Where the Klassic Became a Family Story

For nearly five decades, Dick has spent part of every summer doing the same thing: lacing up his running shoes and heading to the starting line of the Kalamazoo Klassic. What began in 1979 as a single race has become a lifelong tradition woven through family memories, personal milestones, and the changing streets of Kalamazoo itself.

But the streak almost ended before it even started.

The night before his very first Klassic, Dick had been at his brother Lou’s wedding in Holland, Michigan. After the reception, he drove back late and crashed at his friend Mark’s house on Winchell Avenue, close to the racecourse. Exhausted after only a few hours of sleep, Dick considered skipping the race altogether. But Mark nudged him out of bed and convinced him to go.

That decision turned into 47 years and counting.

Part of what kept drawing Dick back was the familiarity of the course. Streets like Bronson Boulevard were more than race routes. They were places where he had trained years earlier while running cross country and track for Kalamazoo Christian High School. Each summer felt like revisiting a piece of home.

Over time, the Klassic became more than just another race on the calendar. In the late 1980s, while living in Baton Rouge, Louisiana, Dick still made the trip back to Kalamazoo each summer to compete in the 10K. Somewhere during those years, the event stopped being optional. It became a commitment.

Part of his motivation is simply keeping the streak alive one more year.

Some of Dick’s most meaningful memories involve family. In 1999, the Klassic became unforgettable for both joyful and frightening reasons. His brother Lou won the 10K that year. Lou’s daughter Anne completed the 5K for the first time. But just moments after starting the 5K himself, Dick’s father George suffered a heart attack. Runners heard ambulance sirens echo through the course before learning George had been rushed to Bronson Hospital. Thankfully, he survived.

Other memories carry a lighter spirit. Dick still remembers the 1997 race after a violent storm swept through Kalamazoo the night before. Fallen trees blocked parts of Bronson Boulevard, threatening to cancel the event. But before sunrise, volunteers arrived with chainsaws and cleared the roads so the race could continue. Dick remembers the smell of freshly cut wood in the morning air as he pushed toward a sub-18-minute 5K finish just behind his friend Rick Chambers.

Through the years, the Klassic has also become a family tradition spanning generations. Dick watched proudly as his daughters, Deborah and Renee, ran their first Kids Klassic races before eventually joining the 5K themselves. Lou ran alongside Deborah during her first 5K and later joined Dick again for the “virtual” Klassic runs during COVID. Friends and family continued to share miles with him over the decades. Rick Chambers ran beside him in 2014. His son Caleb joined him last year. This year, his wife Susan plans to run with him too.
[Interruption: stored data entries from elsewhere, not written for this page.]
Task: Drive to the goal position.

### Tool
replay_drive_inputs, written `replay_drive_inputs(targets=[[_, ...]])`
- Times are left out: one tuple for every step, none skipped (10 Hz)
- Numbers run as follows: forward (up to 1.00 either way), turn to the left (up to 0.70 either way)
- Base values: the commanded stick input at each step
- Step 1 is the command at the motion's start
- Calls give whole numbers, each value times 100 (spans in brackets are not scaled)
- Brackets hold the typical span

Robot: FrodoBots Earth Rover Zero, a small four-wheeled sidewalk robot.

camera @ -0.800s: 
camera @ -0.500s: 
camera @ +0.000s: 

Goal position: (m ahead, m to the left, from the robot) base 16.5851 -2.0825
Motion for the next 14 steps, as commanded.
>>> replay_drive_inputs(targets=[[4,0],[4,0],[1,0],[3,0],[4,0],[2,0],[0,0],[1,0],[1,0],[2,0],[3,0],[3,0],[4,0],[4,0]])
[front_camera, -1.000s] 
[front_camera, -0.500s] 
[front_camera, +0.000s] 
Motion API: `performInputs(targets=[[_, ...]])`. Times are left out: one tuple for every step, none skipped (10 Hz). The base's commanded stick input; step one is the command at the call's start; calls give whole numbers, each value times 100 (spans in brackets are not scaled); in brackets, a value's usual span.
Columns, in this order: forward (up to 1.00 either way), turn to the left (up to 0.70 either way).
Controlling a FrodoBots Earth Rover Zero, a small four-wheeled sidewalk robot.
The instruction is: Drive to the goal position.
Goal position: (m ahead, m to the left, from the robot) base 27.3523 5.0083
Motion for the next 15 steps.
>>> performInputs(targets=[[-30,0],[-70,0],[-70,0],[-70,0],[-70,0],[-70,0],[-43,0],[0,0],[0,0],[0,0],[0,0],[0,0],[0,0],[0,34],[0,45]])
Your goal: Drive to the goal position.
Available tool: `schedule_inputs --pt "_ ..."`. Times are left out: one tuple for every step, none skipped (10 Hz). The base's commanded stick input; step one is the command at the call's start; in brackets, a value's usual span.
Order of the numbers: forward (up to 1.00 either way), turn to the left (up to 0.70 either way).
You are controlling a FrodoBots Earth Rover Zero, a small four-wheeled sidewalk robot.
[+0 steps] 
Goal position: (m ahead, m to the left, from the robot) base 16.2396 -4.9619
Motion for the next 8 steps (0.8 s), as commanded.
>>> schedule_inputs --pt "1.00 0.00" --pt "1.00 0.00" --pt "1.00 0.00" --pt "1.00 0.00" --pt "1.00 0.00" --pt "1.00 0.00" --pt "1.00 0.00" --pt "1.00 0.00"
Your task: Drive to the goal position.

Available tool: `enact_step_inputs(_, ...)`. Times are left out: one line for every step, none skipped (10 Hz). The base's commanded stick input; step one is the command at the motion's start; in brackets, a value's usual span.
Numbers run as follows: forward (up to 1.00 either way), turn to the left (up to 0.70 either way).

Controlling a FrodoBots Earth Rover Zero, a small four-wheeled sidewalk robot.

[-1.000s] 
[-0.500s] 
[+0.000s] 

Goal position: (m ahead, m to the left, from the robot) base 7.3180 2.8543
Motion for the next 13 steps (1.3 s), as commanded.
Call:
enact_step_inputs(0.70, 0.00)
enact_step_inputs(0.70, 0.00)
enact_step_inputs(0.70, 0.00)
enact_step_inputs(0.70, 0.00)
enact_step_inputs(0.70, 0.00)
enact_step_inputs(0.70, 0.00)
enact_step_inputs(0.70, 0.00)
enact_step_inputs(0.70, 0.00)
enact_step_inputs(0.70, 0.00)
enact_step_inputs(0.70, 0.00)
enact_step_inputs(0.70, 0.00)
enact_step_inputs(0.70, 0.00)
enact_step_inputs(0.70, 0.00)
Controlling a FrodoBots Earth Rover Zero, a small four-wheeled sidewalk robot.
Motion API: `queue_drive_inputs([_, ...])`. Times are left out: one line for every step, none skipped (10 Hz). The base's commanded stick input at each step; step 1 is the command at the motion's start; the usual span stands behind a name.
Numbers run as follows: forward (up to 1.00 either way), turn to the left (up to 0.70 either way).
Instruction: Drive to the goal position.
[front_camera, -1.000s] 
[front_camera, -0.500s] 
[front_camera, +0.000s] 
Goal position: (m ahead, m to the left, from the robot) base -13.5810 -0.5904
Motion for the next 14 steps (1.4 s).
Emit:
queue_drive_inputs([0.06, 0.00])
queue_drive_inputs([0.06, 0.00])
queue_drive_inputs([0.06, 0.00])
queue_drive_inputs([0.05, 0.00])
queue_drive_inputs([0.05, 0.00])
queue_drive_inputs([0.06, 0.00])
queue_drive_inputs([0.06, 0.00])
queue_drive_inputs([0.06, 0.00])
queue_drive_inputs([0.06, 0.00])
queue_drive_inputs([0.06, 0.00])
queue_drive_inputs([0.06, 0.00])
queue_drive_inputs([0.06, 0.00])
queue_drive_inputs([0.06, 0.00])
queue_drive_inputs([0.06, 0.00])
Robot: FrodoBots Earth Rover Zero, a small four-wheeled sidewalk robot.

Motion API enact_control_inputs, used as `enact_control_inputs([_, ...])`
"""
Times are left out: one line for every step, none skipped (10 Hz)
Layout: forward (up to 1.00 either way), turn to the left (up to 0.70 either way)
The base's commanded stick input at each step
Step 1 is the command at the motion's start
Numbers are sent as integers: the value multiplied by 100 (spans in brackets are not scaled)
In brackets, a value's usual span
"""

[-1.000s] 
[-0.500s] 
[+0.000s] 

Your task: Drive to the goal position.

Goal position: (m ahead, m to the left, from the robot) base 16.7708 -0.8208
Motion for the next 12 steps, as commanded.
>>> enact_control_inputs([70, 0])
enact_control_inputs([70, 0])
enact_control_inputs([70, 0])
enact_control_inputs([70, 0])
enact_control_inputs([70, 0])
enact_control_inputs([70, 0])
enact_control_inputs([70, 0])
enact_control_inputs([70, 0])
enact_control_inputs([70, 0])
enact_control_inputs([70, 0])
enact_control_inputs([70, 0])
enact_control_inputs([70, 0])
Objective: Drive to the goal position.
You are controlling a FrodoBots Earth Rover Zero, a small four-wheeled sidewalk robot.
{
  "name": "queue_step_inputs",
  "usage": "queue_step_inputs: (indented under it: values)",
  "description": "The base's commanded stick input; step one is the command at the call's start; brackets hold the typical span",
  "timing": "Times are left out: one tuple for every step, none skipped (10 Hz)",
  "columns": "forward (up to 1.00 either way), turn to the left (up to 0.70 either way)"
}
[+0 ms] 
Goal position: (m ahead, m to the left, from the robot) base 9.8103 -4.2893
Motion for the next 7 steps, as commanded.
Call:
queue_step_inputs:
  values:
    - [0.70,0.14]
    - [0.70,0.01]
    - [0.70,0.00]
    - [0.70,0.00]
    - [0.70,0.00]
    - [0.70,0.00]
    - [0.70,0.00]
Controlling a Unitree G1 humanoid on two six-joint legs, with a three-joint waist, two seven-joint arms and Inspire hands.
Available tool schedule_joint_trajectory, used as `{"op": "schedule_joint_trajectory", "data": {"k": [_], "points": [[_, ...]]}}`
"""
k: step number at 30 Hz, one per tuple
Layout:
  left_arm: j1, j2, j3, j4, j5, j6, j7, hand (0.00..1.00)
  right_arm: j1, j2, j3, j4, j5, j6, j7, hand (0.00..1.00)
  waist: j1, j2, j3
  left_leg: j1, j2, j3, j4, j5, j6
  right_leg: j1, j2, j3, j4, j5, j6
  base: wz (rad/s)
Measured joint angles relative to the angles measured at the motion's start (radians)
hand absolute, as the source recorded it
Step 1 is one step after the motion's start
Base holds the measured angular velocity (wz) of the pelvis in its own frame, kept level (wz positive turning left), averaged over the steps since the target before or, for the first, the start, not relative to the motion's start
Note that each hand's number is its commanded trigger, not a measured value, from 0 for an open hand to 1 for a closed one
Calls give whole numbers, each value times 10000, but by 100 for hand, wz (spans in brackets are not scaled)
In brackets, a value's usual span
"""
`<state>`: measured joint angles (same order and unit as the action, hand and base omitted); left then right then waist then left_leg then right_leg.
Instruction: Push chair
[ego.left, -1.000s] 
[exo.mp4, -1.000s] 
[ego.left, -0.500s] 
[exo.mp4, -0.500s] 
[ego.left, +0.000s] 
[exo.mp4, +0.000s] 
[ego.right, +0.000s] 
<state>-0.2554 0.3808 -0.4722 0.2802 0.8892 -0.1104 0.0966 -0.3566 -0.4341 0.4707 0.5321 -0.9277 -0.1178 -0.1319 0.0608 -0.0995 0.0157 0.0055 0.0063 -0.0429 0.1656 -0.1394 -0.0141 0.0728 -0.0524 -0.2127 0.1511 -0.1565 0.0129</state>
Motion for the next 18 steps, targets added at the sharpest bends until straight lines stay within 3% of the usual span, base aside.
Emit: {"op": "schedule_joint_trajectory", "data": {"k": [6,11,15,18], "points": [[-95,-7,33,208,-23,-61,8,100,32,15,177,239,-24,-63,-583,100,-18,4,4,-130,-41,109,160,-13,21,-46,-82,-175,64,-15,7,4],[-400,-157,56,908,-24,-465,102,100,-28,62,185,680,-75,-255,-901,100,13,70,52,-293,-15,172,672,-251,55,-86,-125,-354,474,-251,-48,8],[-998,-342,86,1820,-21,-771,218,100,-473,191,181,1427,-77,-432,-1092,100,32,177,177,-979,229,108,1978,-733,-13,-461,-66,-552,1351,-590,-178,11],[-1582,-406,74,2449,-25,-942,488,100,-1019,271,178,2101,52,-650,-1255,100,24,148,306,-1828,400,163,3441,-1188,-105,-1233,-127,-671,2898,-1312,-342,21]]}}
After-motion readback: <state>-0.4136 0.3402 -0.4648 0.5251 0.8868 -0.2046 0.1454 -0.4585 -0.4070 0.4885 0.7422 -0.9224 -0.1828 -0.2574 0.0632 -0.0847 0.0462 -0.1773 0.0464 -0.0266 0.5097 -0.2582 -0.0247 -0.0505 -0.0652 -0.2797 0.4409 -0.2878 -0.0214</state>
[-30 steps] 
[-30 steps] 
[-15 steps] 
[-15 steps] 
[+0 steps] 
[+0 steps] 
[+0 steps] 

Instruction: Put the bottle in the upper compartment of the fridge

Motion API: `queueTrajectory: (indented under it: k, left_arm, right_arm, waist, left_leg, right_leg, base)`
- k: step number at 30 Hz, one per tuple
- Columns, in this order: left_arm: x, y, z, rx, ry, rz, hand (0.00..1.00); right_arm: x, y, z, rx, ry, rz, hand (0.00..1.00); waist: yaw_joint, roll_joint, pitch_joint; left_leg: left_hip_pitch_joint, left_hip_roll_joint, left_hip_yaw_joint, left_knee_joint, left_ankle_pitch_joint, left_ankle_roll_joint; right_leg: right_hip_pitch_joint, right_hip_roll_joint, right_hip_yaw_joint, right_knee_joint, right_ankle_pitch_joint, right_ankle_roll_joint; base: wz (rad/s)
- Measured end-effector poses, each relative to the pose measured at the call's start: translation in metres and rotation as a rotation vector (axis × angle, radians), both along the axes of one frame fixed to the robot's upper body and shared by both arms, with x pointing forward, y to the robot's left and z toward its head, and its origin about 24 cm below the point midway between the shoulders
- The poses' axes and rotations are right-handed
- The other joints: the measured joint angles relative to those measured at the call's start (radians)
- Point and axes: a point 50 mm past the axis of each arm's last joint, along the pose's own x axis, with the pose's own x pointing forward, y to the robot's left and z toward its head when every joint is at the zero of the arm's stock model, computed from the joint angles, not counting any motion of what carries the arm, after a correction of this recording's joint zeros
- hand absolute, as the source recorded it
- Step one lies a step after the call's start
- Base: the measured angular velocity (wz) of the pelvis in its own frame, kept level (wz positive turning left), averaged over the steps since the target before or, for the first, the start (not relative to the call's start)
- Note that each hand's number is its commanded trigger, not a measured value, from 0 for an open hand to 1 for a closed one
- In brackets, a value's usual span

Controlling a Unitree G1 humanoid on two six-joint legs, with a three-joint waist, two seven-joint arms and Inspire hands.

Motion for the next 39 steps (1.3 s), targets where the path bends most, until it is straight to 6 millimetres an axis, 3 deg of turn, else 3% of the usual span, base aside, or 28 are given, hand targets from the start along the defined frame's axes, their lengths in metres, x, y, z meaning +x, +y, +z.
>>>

The race itself has changed over the years. In the early days, runners finished at the top of Peeler Street instead of near Maple Street Magnet School for the Arts, making an already difficult course even tougher. Back then, the Klassic offered only a 10K, and because road racing was less common, elite runners from around Michigan regularly showed up. Dick still points out that Mark’s 35:28 finish in 1979 placed only 28th, despite being fast enough to potentially win some races today.

But for all the changes, one thing has stayed remarkably consistent: unpredictability.

Some years are brutally hot and humid. Others are cool and comfortable. Then there was the year officials used a cannon to start the race. Dick realized too late how loud it would be. As he rushed to plug his ears, the cannon exploded and startled him so badly that he accidentally punched himself in the face before taking his first stride.

“The first few steps of the race that year were not steady,” he laughs.

If there is one word Dick uses to describe the Klassic, it is simple: “Hill.”

Specifically, Maple Street hill.

And if he could go back and give advice to his younger self standing at the starting line in 1979? “Don’t run up Maple Street hill on your toes.” He learned that lesson the hard way after injuring his calf on the climb during his very first Klassic. What should have been a 38-minute finish turned into a painful final stretch and a 39:46 time instead.

Still, he came back the next year.

And the year after that.

Forty-seven years later, Dick is still returning to the same streets, the same hills, and the same community that has cheered runners on for generations. For him, the Klassic is not just a race. It is a timeline of family, friendships, perseverance, and Kalamazoo itself.